[QUOTE=fessie]
Because PEOPLE are stupid and evil. And noble and loving.
WE are ALL of these things.
We commit these acts as members of groups (religious, political, ethnic) because that is how we are.
[/quote]
That’s ridiculous. People need motivations to do things. Are you actually claiming that if religion vanished, people who fight over religion and have no other reason to fight would just keep on doing so ? Just attack people who in a religious alternate universe would be of another religion, but now are just random people ?
[QUOTE=fessie]
If it wasn’t “us” doing it, then religion really WOULD be an outside force imposed by (God?) (the IPU?), in which case you couldn’t blame us.
[/quote]
Imposed by itself. Religion is an infectious psychological disease, the mental version of a virus.
[QUOTE=fessie]
“Things” do not run the world. Not until and unless the scenario from Terminator 2 comes to pass and computers learn to bypass us entirely. Even then, we’ll have to acknowledge that they’re OUR creation, they’re OF us, we gave them certain capacities.
[/QUOTE]
And once created, they grow beyond us. No person controls the economy, for example; it’s composed of people, but has an existence all it’s own.
[QUOTE=Public Animal No. 9]
I am a Christian believer, and I’m far from a puppet.
[/quote]
Well, that’s your opinion; or rather, the opinion imposed on you by the religion that dominates you.

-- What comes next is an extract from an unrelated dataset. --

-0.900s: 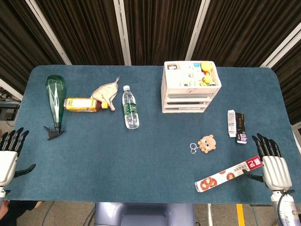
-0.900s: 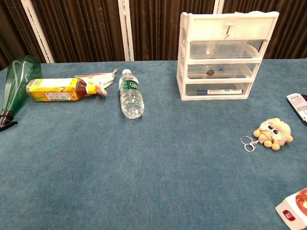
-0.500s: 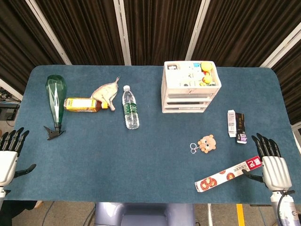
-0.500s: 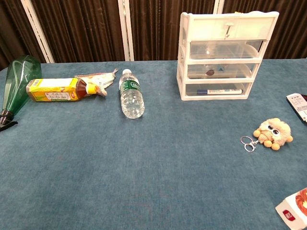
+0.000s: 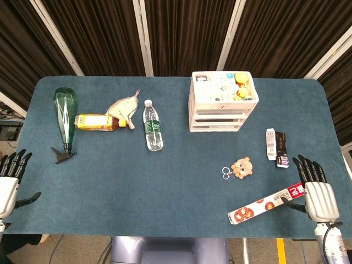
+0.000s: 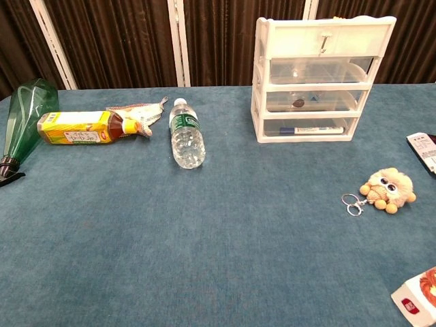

[QUOTE=Public Animal No. 9]
People do stupid and/or evil things for many reasons. Sometimes - perhaps most of the time - those reasons are wrapped in flags, faiths, or creeds, as you have pointed out. People do these things because they want power over someone else.
[/quote]
And sometimes they do it because their religion demands it. People do crazy or evil things all the time that have no motivation but religion; things that just wouldn’t happen without religion, because there would be no reason for them to happen.
[QUOTE=Public Animal No. 9]
Religion, racism, sexism, communism, etc. are organizing themes that help them do that. But most religions, at their core, do not call for such behavior.
[/quote]
Yes, they do.
[QUOTE=Public Animal No. 9]
I don’t see how anyone can say that a person who follows the words of Jesus or the Buddha is working to foment evil in the world.
[/quote]
First, I regard teaching people lies evil in itself. And second, they involve a view of the world that helps protect and promote evil, especially Christianity ( of those two ).
[QUOTE=Public Animal No. 9]
I would heartily recommend reading through Thomas Cahill’s books that followed “How the Irish Saved Civilization.” They might get a bit preachy for non-believers, but they do show how religion - primarily Christianity, Judaism, and Islam in his writings - provided some very fundamental parts of current Western philosophies, and how they also incorporated other philosophies (such as the Greeks’) into their own.
[/quote]
And without religion, they wouldn’t have had to preserve civilization in the first place. There wouldn’t have been believers burning every non-Bible or Koran they could grab. And society wouldn’t have stagnated as it did. Inflicting disasters and demanding the credit for helping fix a tiny bit of the disasters they cause is a standard religious behavior.
[QUOTE=Public Animal No. 9]
I find it hard to look at where democratic governments have developed over the past 1000 years and say that there is no link between the areas in which the organized (and reformed) church has been strongest and the areas in which the democracies flourished.
[/QUOTE]
I find it easy enough; democracy flourishes best where religion is weakest, because religion is hostile to democracy.